Rapid water breakthrough in production wells as a direct result of exceeding a certain critical injection pressure in nearby injection wells was observed as early as 1945. This critical injection pressure is called the formation or fracture parting pressure (FPP). The FPP is equivalent to the "fracture extension/propagation pressure" in the hydraulic fracturing literature. Several studies recently demonstrated that a fracture will continue to propagate if injection is above the FPP and the injection/ withdrawal ratio is greater than one. In addition to this uncontrolled fracture extension, injection above the FPP may also cause fracturing out of pay.
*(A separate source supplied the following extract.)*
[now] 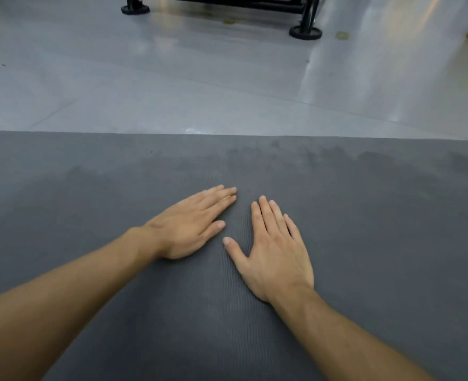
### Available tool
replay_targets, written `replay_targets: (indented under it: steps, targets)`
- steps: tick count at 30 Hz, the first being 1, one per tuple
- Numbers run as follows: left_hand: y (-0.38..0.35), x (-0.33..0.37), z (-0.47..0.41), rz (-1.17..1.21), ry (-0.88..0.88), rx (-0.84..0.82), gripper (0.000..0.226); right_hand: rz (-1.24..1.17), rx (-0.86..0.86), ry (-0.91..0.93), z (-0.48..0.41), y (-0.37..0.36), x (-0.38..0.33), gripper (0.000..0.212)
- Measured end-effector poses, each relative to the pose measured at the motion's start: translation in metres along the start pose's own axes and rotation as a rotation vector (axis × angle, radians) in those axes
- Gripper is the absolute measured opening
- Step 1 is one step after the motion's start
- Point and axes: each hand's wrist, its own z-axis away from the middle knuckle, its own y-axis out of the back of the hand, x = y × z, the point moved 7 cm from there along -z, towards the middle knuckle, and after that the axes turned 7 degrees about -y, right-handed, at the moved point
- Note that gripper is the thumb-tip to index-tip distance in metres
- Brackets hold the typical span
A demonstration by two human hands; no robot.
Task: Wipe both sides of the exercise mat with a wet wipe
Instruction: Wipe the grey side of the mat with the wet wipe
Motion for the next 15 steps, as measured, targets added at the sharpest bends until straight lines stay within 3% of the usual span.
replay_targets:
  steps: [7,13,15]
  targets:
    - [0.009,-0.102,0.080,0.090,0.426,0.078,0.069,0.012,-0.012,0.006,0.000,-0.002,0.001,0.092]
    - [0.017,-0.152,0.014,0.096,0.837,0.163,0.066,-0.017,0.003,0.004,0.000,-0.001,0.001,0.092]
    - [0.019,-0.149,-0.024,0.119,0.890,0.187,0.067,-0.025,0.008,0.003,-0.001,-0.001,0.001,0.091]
These factors may lead to premature breakthrough of injected fluids, poor sweep efficiency, reduced recovery, poor sweep efficiency, reduced recovery, and loss of costly injection fluids. On the other hand, injection far below the FPP may result in injection volumes much lower than the allowable maximum and a reduced rate of oil recovery. A reliable estimate of the FPP is therefore critical in conducting secondary and tertiary recovery projects. The SRT has been the primary method used for several years to determine FPP. A recent paper provided a detailed discussion of the design and analysis of SRT'S. To define the FPP adequately from an SRT, several (usually seven or more) constant-rate injection steps, generally of equal duration, are needed. Further, the duration of each step (also referred to as timestep size) should ideally be long enough for the data to be free of wellbore-storage effects. If continuous pressure measurements are available during pressure measurements are available during an SRT, the data can be analyzed by multiple-rate superposition methods to determine the FPP. The Odeh and Jones superposition method or Agarwal's multirate equivalent time analysis can be used to analyze SRT data. Ref. 7 gives a detailed discussion of the proper application of multiple-rate analysis and identification of FPP from such an analysis.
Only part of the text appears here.